=== Work to complete ===
Among the entries, which lines carry the string "stripe"? Copy every one.

════════════════════

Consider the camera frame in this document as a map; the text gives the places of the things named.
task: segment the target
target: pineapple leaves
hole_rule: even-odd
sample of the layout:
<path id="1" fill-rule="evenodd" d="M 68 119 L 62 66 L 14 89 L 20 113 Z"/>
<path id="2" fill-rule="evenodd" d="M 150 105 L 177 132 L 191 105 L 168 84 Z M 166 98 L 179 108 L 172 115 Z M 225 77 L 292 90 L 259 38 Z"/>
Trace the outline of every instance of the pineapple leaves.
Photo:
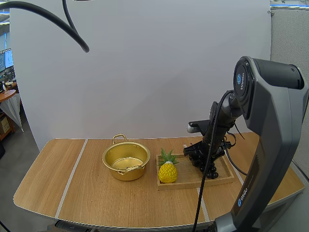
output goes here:
<path id="1" fill-rule="evenodd" d="M 170 150 L 169 153 L 168 153 L 168 160 L 169 160 L 169 161 L 171 161 L 170 159 L 171 159 L 172 151 L 173 151 L 173 150 Z"/>
<path id="2" fill-rule="evenodd" d="M 159 166 L 162 166 L 165 162 L 167 162 L 167 161 L 170 161 L 170 162 L 172 162 L 173 164 L 176 164 L 176 163 L 179 163 L 178 161 L 176 161 L 176 155 L 172 155 L 172 152 L 173 152 L 173 150 L 170 150 L 167 154 L 166 154 L 166 152 L 164 151 L 164 149 L 163 148 L 161 148 L 161 156 L 162 156 L 162 158 L 164 159 L 164 161 L 161 161 L 160 163 L 159 163 Z"/>
<path id="3" fill-rule="evenodd" d="M 171 157 L 170 161 L 171 161 L 171 162 L 174 162 L 175 159 L 176 159 L 176 156 L 174 155 L 174 156 Z"/>
<path id="4" fill-rule="evenodd" d="M 162 155 L 162 157 L 164 159 L 164 162 L 167 162 L 168 161 L 168 157 L 167 157 L 165 151 L 163 150 L 163 148 L 161 148 L 161 155 Z"/>
<path id="5" fill-rule="evenodd" d="M 164 162 L 164 161 L 161 161 L 161 162 L 159 163 L 159 166 L 162 166 L 163 164 L 165 164 L 165 162 Z"/>

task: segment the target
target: brass pot
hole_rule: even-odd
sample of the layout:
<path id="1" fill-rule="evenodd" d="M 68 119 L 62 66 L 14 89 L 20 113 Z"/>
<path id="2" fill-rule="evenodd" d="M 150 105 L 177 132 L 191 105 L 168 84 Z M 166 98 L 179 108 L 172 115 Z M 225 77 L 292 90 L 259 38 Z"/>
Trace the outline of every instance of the brass pot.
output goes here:
<path id="1" fill-rule="evenodd" d="M 125 142 L 115 143 L 115 138 L 122 136 Z M 140 178 L 150 159 L 150 151 L 143 144 L 128 142 L 124 134 L 117 134 L 112 138 L 112 145 L 102 156 L 103 163 L 118 180 L 136 180 Z"/>

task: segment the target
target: black cable
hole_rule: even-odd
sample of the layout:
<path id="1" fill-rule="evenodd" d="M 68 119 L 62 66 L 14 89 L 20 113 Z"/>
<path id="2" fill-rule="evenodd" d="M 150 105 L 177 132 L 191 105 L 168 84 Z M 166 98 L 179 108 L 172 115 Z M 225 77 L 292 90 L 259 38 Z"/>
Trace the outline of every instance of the black cable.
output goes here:
<path id="1" fill-rule="evenodd" d="M 230 132 L 226 132 L 226 133 L 229 134 L 229 135 L 231 135 L 231 136 L 233 136 L 235 142 L 234 142 L 234 144 L 231 145 L 231 146 L 235 146 L 235 144 L 236 144 L 236 136 L 235 136 L 233 133 L 230 133 Z"/>
<path id="2" fill-rule="evenodd" d="M 197 227 L 197 220 L 198 220 L 198 214 L 199 214 L 199 210 L 201 208 L 201 201 L 202 201 L 202 197 L 203 197 L 203 189 L 204 189 L 204 184 L 205 184 L 205 179 L 206 179 L 206 175 L 208 172 L 208 166 L 209 166 L 209 162 L 210 162 L 210 158 L 211 158 L 211 149 L 212 149 L 212 142 L 213 142 L 213 137 L 214 134 L 216 132 L 217 129 L 217 124 L 218 124 L 218 115 L 222 106 L 222 103 L 224 101 L 224 99 L 226 98 L 226 96 L 229 93 L 232 93 L 233 91 L 227 91 L 221 98 L 219 104 L 217 105 L 217 109 L 216 109 L 216 115 L 215 115 L 215 120 L 214 120 L 214 124 L 213 124 L 213 129 L 212 129 L 212 134 L 211 134 L 211 142 L 210 142 L 210 147 L 209 147 L 209 151 L 208 151 L 208 156 L 207 156 L 207 161 L 206 161 L 206 165 L 205 165 L 205 169 L 204 169 L 204 173 L 203 173 L 203 178 L 202 178 L 202 182 L 201 182 L 201 187 L 199 190 L 199 196 L 198 196 L 198 202 L 197 202 L 197 213 L 195 215 L 195 221 L 194 221 L 194 225 L 193 225 L 193 229 L 192 231 L 194 232 L 196 227 Z"/>
<path id="3" fill-rule="evenodd" d="M 236 166 L 236 164 L 234 164 L 234 162 L 232 161 L 231 157 L 230 157 L 230 154 L 228 153 L 228 150 L 227 150 L 227 146 L 226 146 L 226 142 L 225 140 L 223 140 L 224 142 L 224 146 L 225 146 L 225 152 L 226 152 L 226 156 L 228 158 L 228 160 L 231 162 L 231 164 L 242 174 L 244 175 L 247 175 L 245 172 L 243 172 L 239 167 Z"/>
<path id="4" fill-rule="evenodd" d="M 295 164 L 295 166 L 297 167 L 297 169 L 302 173 L 302 175 L 304 176 L 304 178 L 309 182 L 309 178 L 308 176 L 304 173 L 304 171 L 299 167 L 299 165 L 294 161 L 292 160 L 293 164 Z"/>
<path id="5" fill-rule="evenodd" d="M 30 11 L 36 13 L 49 21 L 55 23 L 58 27 L 63 29 L 70 37 L 72 37 L 85 52 L 89 52 L 89 46 L 86 42 L 79 36 L 79 34 L 74 31 L 68 24 L 62 21 L 59 17 L 54 15 L 53 13 L 49 12 L 48 10 L 34 5 L 32 3 L 23 2 L 23 1 L 8 1 L 5 3 L 0 4 L 0 10 L 8 9 L 8 8 L 17 8 L 23 9 L 26 11 Z"/>
<path id="6" fill-rule="evenodd" d="M 242 136 L 242 134 L 240 133 L 240 131 L 238 130 L 238 128 L 237 128 L 237 126 L 236 126 L 236 123 L 234 123 L 234 125 L 235 125 L 236 130 L 238 131 L 238 133 L 241 135 L 241 137 L 242 137 L 243 139 L 245 139 L 245 138 Z"/>
<path id="7" fill-rule="evenodd" d="M 1 221 L 0 221 L 0 225 L 1 225 L 7 232 L 11 232 Z"/>
<path id="8" fill-rule="evenodd" d="M 73 23 L 73 21 L 72 21 L 72 19 L 71 19 L 71 16 L 70 16 L 70 14 L 69 14 L 68 6 L 67 6 L 67 1 L 66 1 L 66 0 L 62 0 L 62 6 L 63 6 L 64 14 L 66 15 L 66 18 L 67 18 L 67 20 L 68 20 L 68 22 L 69 22 L 70 27 L 71 27 L 74 31 L 76 31 L 76 33 L 78 33 L 77 30 L 76 30 L 76 28 L 75 28 L 75 26 L 74 26 L 74 23 Z"/>

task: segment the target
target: pineapple
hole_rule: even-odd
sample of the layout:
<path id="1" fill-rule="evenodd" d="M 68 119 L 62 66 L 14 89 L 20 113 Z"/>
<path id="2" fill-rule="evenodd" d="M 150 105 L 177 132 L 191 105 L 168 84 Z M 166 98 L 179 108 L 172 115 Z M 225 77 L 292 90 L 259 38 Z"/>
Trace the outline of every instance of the pineapple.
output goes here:
<path id="1" fill-rule="evenodd" d="M 161 149 L 161 156 L 164 161 L 159 163 L 159 179 L 162 183 L 173 183 L 177 179 L 177 169 L 174 164 L 178 163 L 176 156 L 172 155 L 172 150 L 166 154 L 163 148 Z"/>

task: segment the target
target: pot handle
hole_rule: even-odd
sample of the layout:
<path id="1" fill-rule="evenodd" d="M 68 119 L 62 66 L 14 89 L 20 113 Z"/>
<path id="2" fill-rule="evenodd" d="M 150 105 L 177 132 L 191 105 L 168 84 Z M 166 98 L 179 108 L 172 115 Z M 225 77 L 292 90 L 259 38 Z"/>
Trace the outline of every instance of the pot handle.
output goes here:
<path id="1" fill-rule="evenodd" d="M 112 138 L 112 144 L 115 144 L 115 138 L 117 138 L 117 137 L 123 137 L 124 139 L 125 139 L 125 141 L 126 141 L 126 136 L 124 135 L 124 134 L 117 134 L 117 135 L 115 135 L 113 138 Z"/>
<path id="2" fill-rule="evenodd" d="M 134 166 L 134 167 L 129 167 L 126 168 L 125 172 L 118 172 L 121 175 L 126 175 L 128 172 L 131 172 L 133 170 L 137 170 L 137 169 L 142 169 L 142 166 L 138 165 L 138 166 Z"/>

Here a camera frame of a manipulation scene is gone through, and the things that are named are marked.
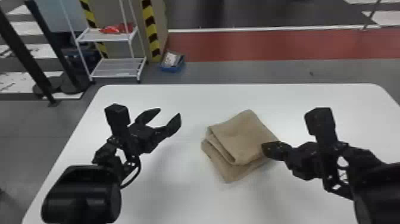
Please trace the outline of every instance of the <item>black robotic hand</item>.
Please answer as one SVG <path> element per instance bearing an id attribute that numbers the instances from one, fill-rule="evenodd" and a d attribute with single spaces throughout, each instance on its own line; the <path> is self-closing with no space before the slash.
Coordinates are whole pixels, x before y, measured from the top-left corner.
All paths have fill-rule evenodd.
<path id="1" fill-rule="evenodd" d="M 269 142 L 262 145 L 264 155 L 284 161 L 294 176 L 320 178 L 327 192 L 353 200 L 359 224 L 400 223 L 400 163 L 386 164 L 369 150 L 338 141 L 330 108 L 313 109 L 305 121 L 317 142 L 297 148 Z M 341 157 L 348 165 L 338 164 Z"/>
<path id="2" fill-rule="evenodd" d="M 139 175 L 139 156 L 151 153 L 165 138 L 181 127 L 180 114 L 162 127 L 147 126 L 161 110 L 152 109 L 140 114 L 130 124 L 128 109 L 113 104 L 105 109 L 112 136 L 107 139 L 92 160 L 93 165 L 70 166 L 52 187 L 42 205 L 46 223 L 113 223 L 121 212 L 121 192 Z M 122 163 L 116 156 L 121 149 L 126 157 Z M 133 171 L 136 173 L 123 183 Z"/>

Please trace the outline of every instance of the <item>shelf rack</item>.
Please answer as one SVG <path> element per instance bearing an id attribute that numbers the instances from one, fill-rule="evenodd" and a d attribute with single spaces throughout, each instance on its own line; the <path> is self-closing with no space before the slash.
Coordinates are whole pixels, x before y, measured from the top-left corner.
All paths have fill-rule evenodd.
<path id="1" fill-rule="evenodd" d="M 125 30 L 128 30 L 128 22 L 125 15 L 123 0 L 119 0 L 121 14 L 123 18 L 123 24 L 125 26 Z M 68 16 L 67 11 L 65 10 L 65 6 L 63 0 L 60 0 L 61 9 L 64 13 L 65 18 L 67 19 L 68 26 L 70 27 L 71 34 L 75 40 L 75 44 L 77 46 L 78 52 L 80 54 L 80 58 L 82 60 L 83 66 L 85 67 L 86 73 L 89 76 L 89 80 L 92 81 L 94 77 L 96 78 L 107 78 L 107 77 L 136 77 L 138 83 L 140 83 L 140 76 L 142 74 L 144 65 L 147 61 L 147 58 L 136 58 L 135 53 L 132 48 L 132 41 L 136 35 L 139 35 L 140 45 L 142 47 L 143 55 L 145 55 L 142 37 L 140 35 L 140 31 L 137 27 L 138 21 L 136 19 L 135 12 L 133 11 L 132 2 L 128 0 L 130 12 L 132 14 L 133 22 L 136 25 L 131 33 L 119 33 L 119 34 L 105 34 L 101 33 L 100 29 L 95 29 L 89 27 L 89 24 L 86 23 L 87 28 L 82 32 L 79 37 L 75 35 L 73 30 L 71 20 Z M 129 46 L 130 56 L 129 58 L 104 58 L 101 55 L 101 60 L 97 64 L 97 66 L 93 69 L 92 72 L 89 71 L 88 65 L 86 64 L 85 58 L 83 57 L 82 50 L 80 49 L 80 43 L 85 42 L 93 42 L 96 45 L 97 50 L 100 52 L 97 42 L 127 42 Z"/>

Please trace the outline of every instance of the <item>hazard stripe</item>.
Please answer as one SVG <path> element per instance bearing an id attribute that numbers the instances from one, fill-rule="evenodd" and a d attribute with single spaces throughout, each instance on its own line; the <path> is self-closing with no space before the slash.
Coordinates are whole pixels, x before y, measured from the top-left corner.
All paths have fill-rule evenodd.
<path id="1" fill-rule="evenodd" d="M 85 17 L 87 23 L 89 24 L 90 28 L 97 28 L 96 25 L 96 18 L 94 13 L 90 10 L 89 0 L 79 0 L 80 5 L 85 13 Z M 103 55 L 104 58 L 108 58 L 108 52 L 103 42 L 97 42 L 97 47 L 100 53 Z"/>
<path id="2" fill-rule="evenodd" d="M 159 62 L 161 60 L 160 40 L 157 35 L 157 25 L 155 24 L 154 10 L 151 0 L 142 0 L 142 7 L 152 60 L 154 62 Z"/>

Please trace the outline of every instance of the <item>towel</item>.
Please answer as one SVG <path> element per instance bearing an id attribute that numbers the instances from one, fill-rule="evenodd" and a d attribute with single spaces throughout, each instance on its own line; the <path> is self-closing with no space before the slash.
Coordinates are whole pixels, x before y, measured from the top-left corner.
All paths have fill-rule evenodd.
<path id="1" fill-rule="evenodd" d="M 277 140 L 252 110 L 246 110 L 208 127 L 201 148 L 223 179 L 233 182 L 268 162 L 261 144 Z"/>

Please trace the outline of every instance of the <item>red floor stripe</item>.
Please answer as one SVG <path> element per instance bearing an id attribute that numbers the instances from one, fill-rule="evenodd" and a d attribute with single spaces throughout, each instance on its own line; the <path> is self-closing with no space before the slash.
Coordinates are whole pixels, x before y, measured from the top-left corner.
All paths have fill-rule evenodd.
<path id="1" fill-rule="evenodd" d="M 170 33 L 187 61 L 400 58 L 400 29 Z"/>

════════════════════

=== Task result ===
Please trace the outline of every instance of the <item>hazard stripe</item>.
Please trace the outline of every instance of the <item>red floor stripe</item>.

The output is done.